An Observational Study on Sarilumab-exposed Pregnancies

Evaluating Birth Defects in Pregnancies Exposed to Investigational Medication

Not Recruiting
Female
Phase N/A
113 participants needed

Study Overview

Primary Objective:

To evaluate the relative risk of major structural birth defects, specifically a pattern of anomalies, in sarilumab-exposed pregnancies compared to disease-matched unexposed pregnancies.

Secondary Objective:

To evaluate the risk for sarilumab-exposure relative to the group of healthy pregnant women, and the effect of exposure on other adverse pregnancy and infants outcomes.

Study Details

Pregnant women enrolled in the study will participate for the duration of that pregnancy. Those who deliver at least one live born infant and the infants will participate for 1 year after delivery of that infant.

Eligibility Criteria

You may be eligible for this study if you meet the following criteria:

  • Conditions: Rheumatoid Arthritis -Exposure During Pregnancy
  • Gender: Female

Inclusion criteria:

  • Cohort 1: Sarilumab-Exposed Cohort
  • Currently pregnant, exposed to Kevzara (sarilumab) for approved indication
  • Cohort 2: Disease-matched Comparison Cohort
  • Currently pregnant, diagnosed with Kevzara (sarilumab) approved indication
  • Cohort 3: Non-diseased Comparison Cohort
  • Currently pregnant, not diagnosed with a Kevzara (sarilumab) indication and unexposed to Kevzara

Exclusion criteria:

First contact the Registry after prenatal diagnosis of any major structural defect or after pregnancy outcome is known (retrospective data).

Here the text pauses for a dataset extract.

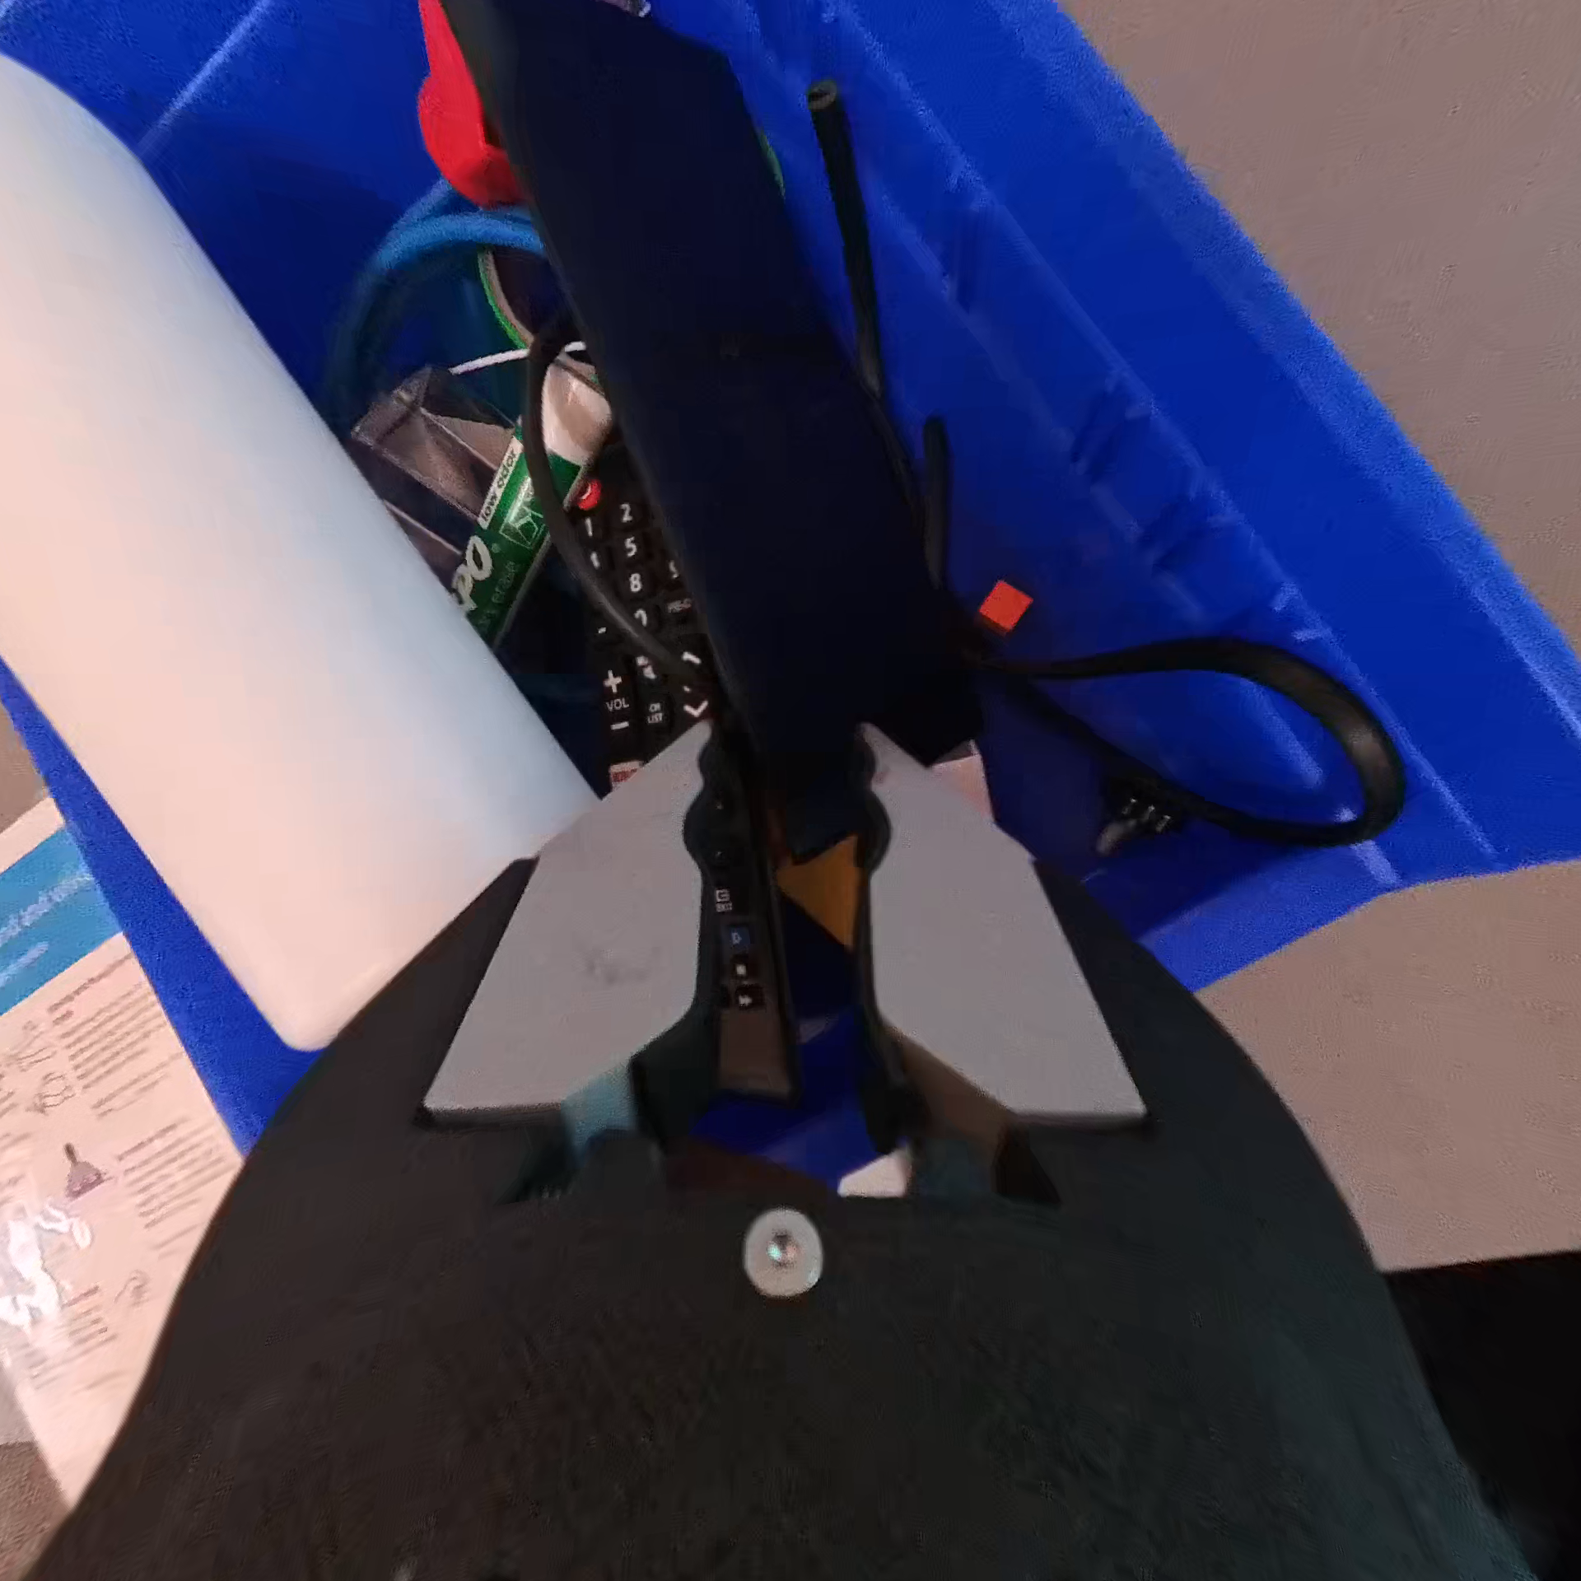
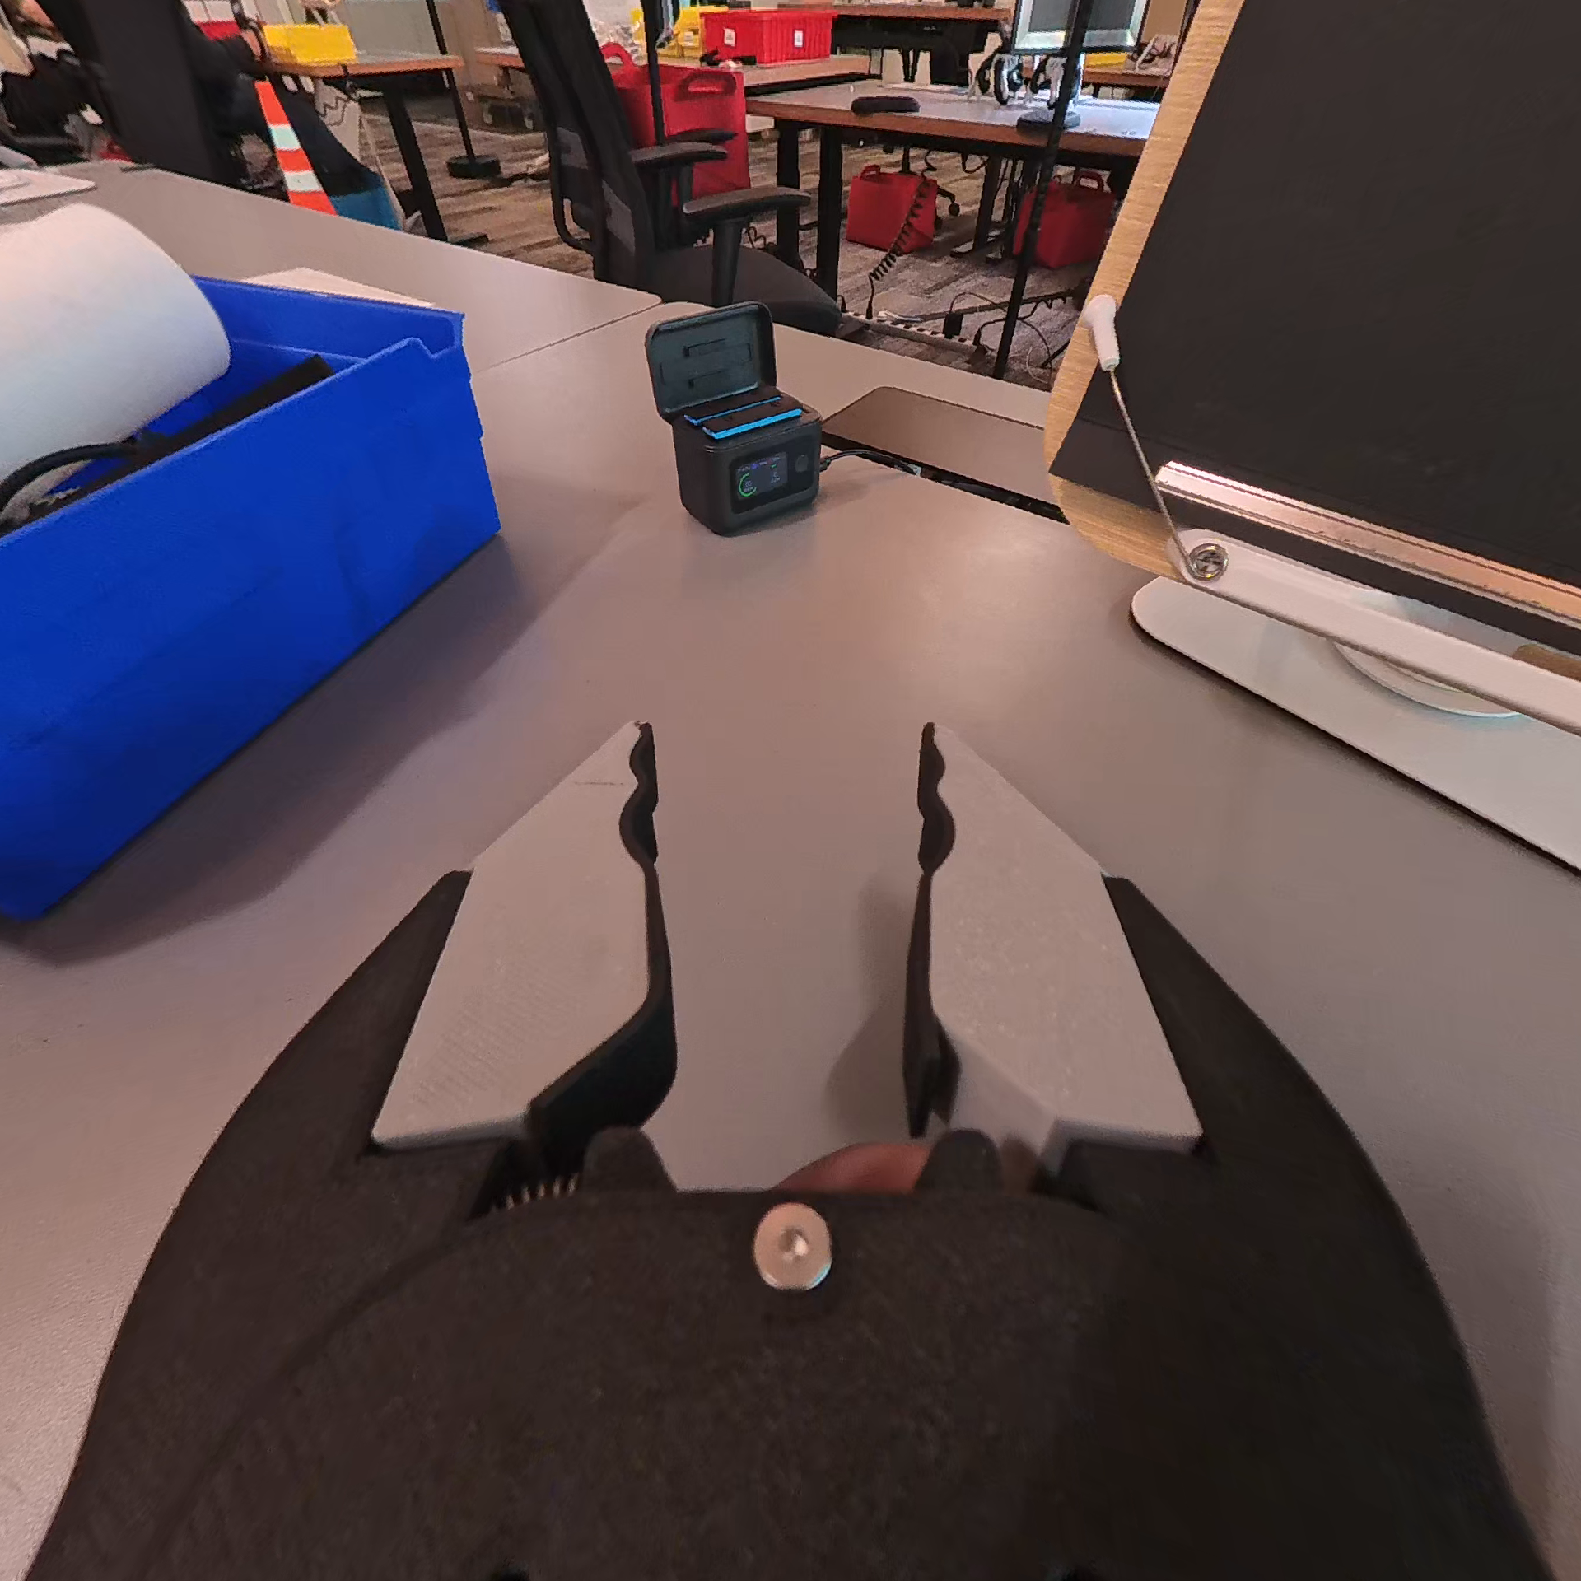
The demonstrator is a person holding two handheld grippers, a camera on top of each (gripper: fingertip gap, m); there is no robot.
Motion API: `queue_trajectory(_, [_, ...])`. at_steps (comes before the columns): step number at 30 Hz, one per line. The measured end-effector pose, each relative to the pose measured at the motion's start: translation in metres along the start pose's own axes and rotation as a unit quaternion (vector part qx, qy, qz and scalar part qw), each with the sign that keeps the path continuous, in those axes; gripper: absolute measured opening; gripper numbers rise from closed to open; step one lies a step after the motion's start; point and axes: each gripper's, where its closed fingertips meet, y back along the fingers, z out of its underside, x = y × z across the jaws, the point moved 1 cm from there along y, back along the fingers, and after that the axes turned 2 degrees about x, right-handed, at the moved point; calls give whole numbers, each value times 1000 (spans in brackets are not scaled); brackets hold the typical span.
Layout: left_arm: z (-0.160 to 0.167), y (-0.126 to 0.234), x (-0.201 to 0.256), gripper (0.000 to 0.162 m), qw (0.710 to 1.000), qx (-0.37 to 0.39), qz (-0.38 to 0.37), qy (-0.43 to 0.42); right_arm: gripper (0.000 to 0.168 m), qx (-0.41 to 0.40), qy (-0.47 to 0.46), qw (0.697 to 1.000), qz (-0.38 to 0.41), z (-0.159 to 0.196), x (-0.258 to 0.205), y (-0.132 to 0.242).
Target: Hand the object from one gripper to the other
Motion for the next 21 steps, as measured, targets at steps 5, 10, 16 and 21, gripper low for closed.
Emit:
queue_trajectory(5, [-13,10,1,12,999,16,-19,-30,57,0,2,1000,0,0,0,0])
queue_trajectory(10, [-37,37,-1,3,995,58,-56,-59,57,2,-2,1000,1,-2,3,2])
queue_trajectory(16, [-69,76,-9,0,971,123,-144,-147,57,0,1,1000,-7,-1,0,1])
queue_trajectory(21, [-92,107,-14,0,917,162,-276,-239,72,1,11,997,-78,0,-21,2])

Enrolled in this cohort study with a previous pregnancy. Cohort 1: Sarilumab-Exposed Cohort

  • Exposed to Kevzara (sarilumab) for an indication other than a currently approved indication.
  • Exposure to another biologic during pregnancy or within 10 weeks prior to the first day of LMP.
  • Exposed to methotrexate, cyclophosphamide, chlorambucil, or mycophenolate mofetil in pregnancy (ie, at any time after the LMP), or leflunomide within two years prior to pregnancy unless a blood level for leflunomide below 0.02 mcg/mL has been documented prior to LMP before the pregnancy.
  • Cohort 2: Disease-matched Comparison Cohort
  • Exposure to any Kevzara (sarilumab) during pregnancy or within 10 weeks prior to the first day of the LMP.
  • Exposed to methotrexate, cyclophosphamide, chlorambucil, or mycophenolate mofetil in pregnancy (ie, at any time after the LMP), or leflunomide within two years prior to pregnancy unless a blood level for leflunomide below 0.02 mcg/mL has been documented prior to LMP before the pregnancy.
  • Cohort 3: Non-diseased Comparison Cohort
  • Diagnosed for any serious chronic disease that is thought to adversely impact pregnancy.
  • Exposed to a known human teratogen during pregnancy as confirmed by the OTIS Research Center

The above information is not intended to contain all considerations relevant to a patient's potential participation in a clinical trial.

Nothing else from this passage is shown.